### [WHAT IS EXPECTED]
Reproduce all lines of the listing below in which the word "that" occurs.

### [PROVIDED DATA]
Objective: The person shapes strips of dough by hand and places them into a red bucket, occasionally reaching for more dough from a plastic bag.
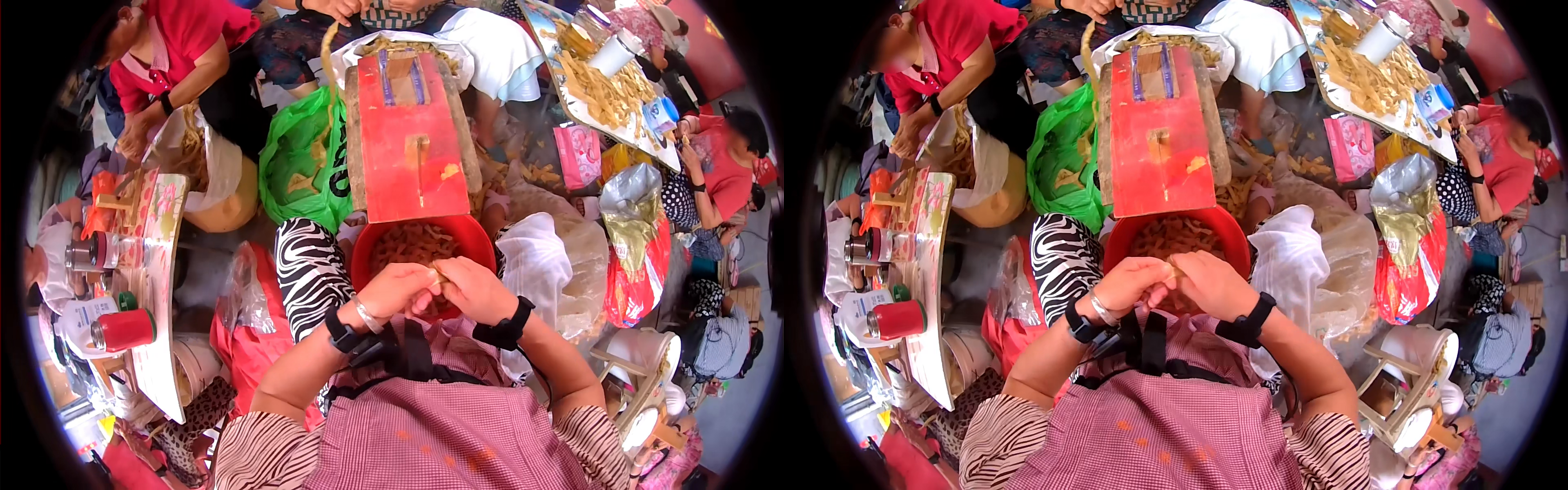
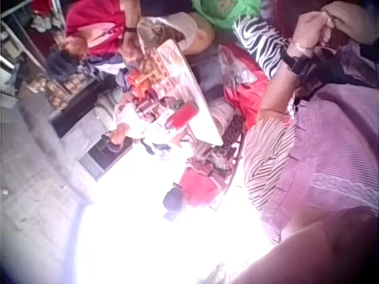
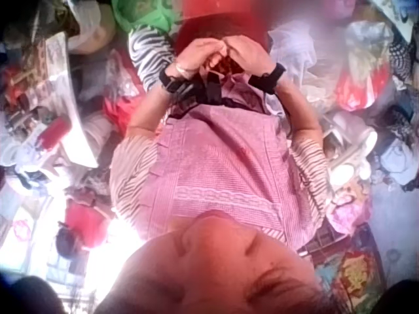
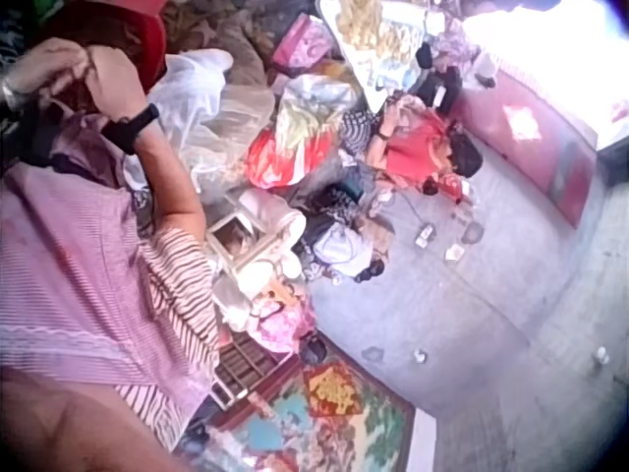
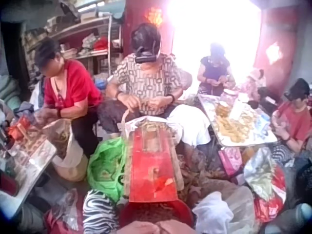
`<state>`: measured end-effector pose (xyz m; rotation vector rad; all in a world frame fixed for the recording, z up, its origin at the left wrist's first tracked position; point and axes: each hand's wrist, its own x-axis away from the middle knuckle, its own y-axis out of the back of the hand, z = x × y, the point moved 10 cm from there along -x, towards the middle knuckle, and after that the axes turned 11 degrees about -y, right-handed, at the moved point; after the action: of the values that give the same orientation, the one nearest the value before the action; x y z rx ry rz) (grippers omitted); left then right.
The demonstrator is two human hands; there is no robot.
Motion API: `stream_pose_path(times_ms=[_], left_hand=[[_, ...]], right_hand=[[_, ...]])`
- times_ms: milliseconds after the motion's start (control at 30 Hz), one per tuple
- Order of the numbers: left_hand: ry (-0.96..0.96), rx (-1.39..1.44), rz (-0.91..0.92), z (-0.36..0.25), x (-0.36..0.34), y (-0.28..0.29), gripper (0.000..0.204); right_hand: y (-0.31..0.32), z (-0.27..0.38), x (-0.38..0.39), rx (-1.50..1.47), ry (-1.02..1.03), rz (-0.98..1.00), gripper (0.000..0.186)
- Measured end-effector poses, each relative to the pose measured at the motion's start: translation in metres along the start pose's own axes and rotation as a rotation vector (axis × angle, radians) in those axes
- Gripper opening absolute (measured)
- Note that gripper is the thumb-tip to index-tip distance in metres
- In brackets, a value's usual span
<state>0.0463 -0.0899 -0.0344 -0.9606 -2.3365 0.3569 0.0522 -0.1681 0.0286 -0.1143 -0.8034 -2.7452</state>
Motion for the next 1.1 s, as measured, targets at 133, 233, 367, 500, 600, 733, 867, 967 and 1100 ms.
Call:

### [FINAL ANSWER]
`<state>`: measured end-effector pose (xyz m; rotation vector rad; all in a world frame fixed for the recording, z up, its origin at the left wrist's first tracked position; point and axes: each hand's wrist, its own x-axis away from the middle knuckle, its own y-axis out of the back of the hand, z = x × y, the point moved 10 cm from there along -x, towards the middle knuckle, and after that the axes turned 11 degrees about -y, right-handed, at the moved point; after the action: of the values that give the same orientation, the one nearest the value before the action; x y z rx ry rz) (grippers omitted); left then right.
- Note that gripper is the thumb-tip to index-tip distance in metres

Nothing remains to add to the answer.